I met @ruffian about a decade ago. She was working at a record label and I was at a now defunct content site, GetMusic.com which Universal has now revived as a mobile brand. @ruffian is one of the most genuine industry people I’ve ever met. She is ‘old school new media’, does crafts and used to play in a band.
She is creative, humble, imaginative and believes in making a difference for the bands she promotes. She also just celebrated her birthday this week making her part of the December Baby Club, a day she happens to also share with Nelly Furtado and Britney Spears.
Location: New York, New York
Vocation: Bits + Bytes
1) What advice do you have for new bands trying to make it?
Get involved. Ask questions.You can potentially uncover opportunities by talking to people in the business and other bands. I encourage bands to understand how the multiple facets of the business function (from direct-to-fan marketing and promotions, touring, publishing, you name it) as they continue to hone their craft — even – especially – when you grow to a point where you have outside parties working on your behalf. What works and why? How do you as an artist benefit? How does this help you convey the essence of your music and help you relate and connect with your fans? Both your creative, marketing, business decisions will benefit from the knowledge you accumulate.
2) What are your favorite digital campaigns this year?
Some favorite moments in digital this year include:
-Burger King’s (short-lived) Facebook Whopper Sacrifice
–Coldplay’s free live concert album LeftRightLeftRightLeft
-Fanfarlo’s limited time offer of their album Reservoir for $1
–In B Flat
–Eternal Moonwalk Tribute to Michael Jackson (R.I.P.)
3) What do you like about working with artists? How does it effect the way you market them?
I really enjoy getting to know the people behind the music — it helps to get to know artists personally, understanding what inspires them, their values and any interests outside of music. In turn, this can spark customized promotions that add dimension to an artist beyond their music. It’s amazing to talk to artists, hear their story on how they got their start and how and when they decided to really go for music. It’s quite motivating.

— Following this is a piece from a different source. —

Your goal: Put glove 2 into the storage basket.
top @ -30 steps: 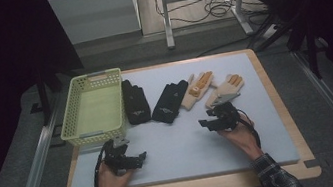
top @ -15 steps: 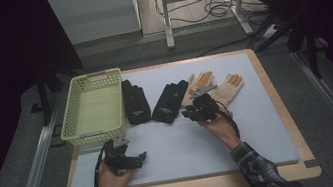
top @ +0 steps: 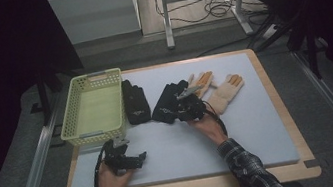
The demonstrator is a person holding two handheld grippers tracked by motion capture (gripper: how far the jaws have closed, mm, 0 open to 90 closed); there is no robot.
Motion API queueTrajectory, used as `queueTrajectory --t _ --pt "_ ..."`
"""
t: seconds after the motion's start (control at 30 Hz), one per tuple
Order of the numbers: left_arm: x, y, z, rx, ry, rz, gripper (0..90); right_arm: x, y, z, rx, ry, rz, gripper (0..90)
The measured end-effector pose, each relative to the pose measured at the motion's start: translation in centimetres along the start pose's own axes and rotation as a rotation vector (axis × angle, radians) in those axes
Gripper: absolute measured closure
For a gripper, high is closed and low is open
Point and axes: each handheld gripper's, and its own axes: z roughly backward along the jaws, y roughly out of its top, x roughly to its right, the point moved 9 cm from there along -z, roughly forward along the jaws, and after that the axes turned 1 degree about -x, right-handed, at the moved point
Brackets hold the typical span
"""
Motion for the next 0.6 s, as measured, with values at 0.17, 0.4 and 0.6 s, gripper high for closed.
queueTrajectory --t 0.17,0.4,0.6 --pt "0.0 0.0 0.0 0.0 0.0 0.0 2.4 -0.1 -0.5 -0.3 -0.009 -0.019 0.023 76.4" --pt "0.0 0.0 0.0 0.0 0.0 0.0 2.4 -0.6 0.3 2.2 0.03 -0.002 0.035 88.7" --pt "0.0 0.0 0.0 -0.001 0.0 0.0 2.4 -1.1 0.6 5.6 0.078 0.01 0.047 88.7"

4) How long have you been making crafts? What kind of crafts do you like best?
I began crafting as a youngster. My high school best friend and I would spend hours browsing our local arts and crafts storesfor our latest projects, which, at the time, would include fabric painting, shadow box painting, decoupage, beading, among others. We would then organize weekend crafts fairs, with our finest creations merchandised on her driveway for passersby to browse.
More recently I’ve also enjoyed glass painting, an activity that was introduced to me in college. Liquitex makes a line of paints called “Glossies” that you can apply to glass and then bake to create a glossy finish. I like using sponges to dab on the colour.
5) How do you feel about ‘free music’ to promote a band? Music consumption is up, but so are illegal downloads. What’s your solution?
“Free music” can certainly serve as an effective discovery tool for developing artists and strengthen the listener’s intent to purchase other tracks or the album or otherwise contribute to other sources of revenue. Just as a company might take a sample strategy to get potential consumers to try their product, offering a free download can help introduce a new artist, especially if coupled with strong word-of-mouth, and inspire music fans to delve deeper into an artist’s repertoire. It may help pique his interest enough to watch a video on YouTube, stream a song on MySpace, purchase additional tracks (and eventually later the album) or perhaps even get him out to a show. For an established artist, a limited time free music offer can be part of “FRM” (fan relationship management) strategy — either as an incentive (for an e-mail sign-up, for example) or as a giveback to fans.